Driver's afternoon session was called "The Open Source Scenario." He began by describing the dangers he faced in talking about open source. As an example, he recounted the flames Gartner has received in the past on Slashdot and elsewhere, because they had dared to mention of couple of things about Linux that were not positives along with several that were.

It was a popular session, with 200 to 300 of the show's 700 total attendees packed in the ballroom. Driver began by mentioning that this was not Gartner's first brush with open source. The group did its first symposium on the subject in 1999. Then he made a few predictions:

  • By 2010, 75 percent of mainstream IT shops will have a formal open source acquisition policy in place.
  • By 2008, open source will compete with closed source in every infrastructure market.
  • By 2010, mainstream IT shops will consider open source for 80 percent of their infrastructure software needs.
  • By 2010, mainstream IT shops will consider open source for 25 percent of their business software needs.

Next he spent a few minutes trying to clear up any confusion among the crowd on what open source actually is. He mentioned the OSI definition, the fact that it is a licensed model, and the notion of a collaborative community. He also tried to dismiss the idea that open source is something created by a "midnight army of hackers," but did admit that the open source community does include a few ideological extremists.

He explained the phenomenal growth of open source software over the past few years as a combination of things: reaction to proprietary licensing terms, the success of grass roots lobbying efforts, the growth of open source applications outside of the data center, and -- as a result of the Microsoft antitrust case -- the growing awareness of the power held over the industry by just a few companies.

Driver moved on to tackle a number of myths about open source, denouncing as completely untrue the ideas that open source means anti-commercial, or that it is inappropriate for the mainstream, or a passing fad, the idea that there is no control over its development, and finally, the myth that you can't get support for open source products.

To further illustrate the major differences between closed and open source, he talked about the "biology of open source." Driver said open source closely resembles natural selection, the survival of the fittest. The most critical difference, he said, is that in open source, nobody has exclusive control of the code. It's for this very reason, he added, that you are more likely to find a better fit for your needs from an open source project than you are with closed source.

Concerns about the use of open source code

Driver then listed several areas of concern that enterprises should investigate carefully prior to jumping on the open source bandwagon: legal risks, asset management, pedigree of the code, inappropriate total cost of ownership (TCO) conclusions, integration/interoperability with current environment, and migration costs.

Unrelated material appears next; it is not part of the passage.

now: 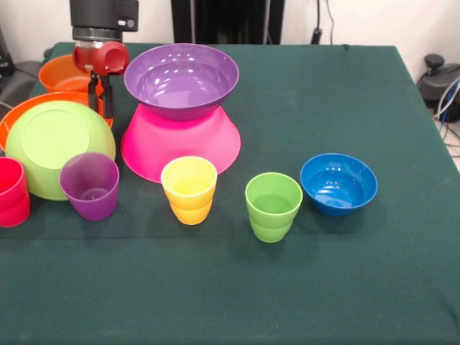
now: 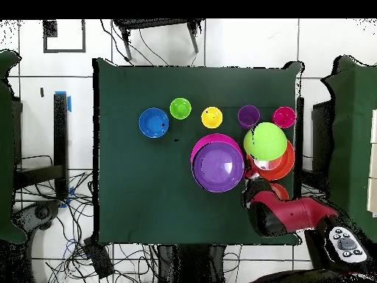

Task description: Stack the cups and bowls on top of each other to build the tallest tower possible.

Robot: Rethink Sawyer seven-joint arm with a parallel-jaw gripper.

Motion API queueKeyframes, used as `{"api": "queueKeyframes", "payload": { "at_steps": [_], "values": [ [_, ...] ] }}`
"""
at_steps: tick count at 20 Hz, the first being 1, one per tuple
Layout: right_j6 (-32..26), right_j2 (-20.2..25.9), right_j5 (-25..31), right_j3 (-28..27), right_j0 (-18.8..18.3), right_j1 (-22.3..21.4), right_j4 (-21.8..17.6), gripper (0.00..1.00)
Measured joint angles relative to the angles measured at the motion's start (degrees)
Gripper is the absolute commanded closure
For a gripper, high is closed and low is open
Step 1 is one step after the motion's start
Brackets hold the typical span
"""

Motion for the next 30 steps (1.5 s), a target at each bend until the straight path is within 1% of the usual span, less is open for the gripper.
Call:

He discussed the TCO issue briefly, saying that neither the Microsoft-funded research nor some of the open source backed TCO studies should be relied upon. He also noted, for the record, that Gartner refuses to do funded studies. His point being that TCO varies by shop, and the only reliable way to get a grip on the subject is to run your own numbers.

As he did in the morning session, Dale Vecchio appeared with a handful of questions at the end of the hour. They were swamped with questions, and it was obvious the crowd was hungry for more information about open source. Vecchio admitted that only a few years ago he looked on the open source crowd as "software communists," and added that Driver's talks have been changing his mind on the subject.

Driver's talks changed my mind, too. I admit coming to the summit expecting to hear little or nothing about open source, and I also expected that what little I would hear would be negative and/or misinformed. I am pleased to announce that I was wrong on all accounts. Mark Driver's presentations on open source were both fair and insightful.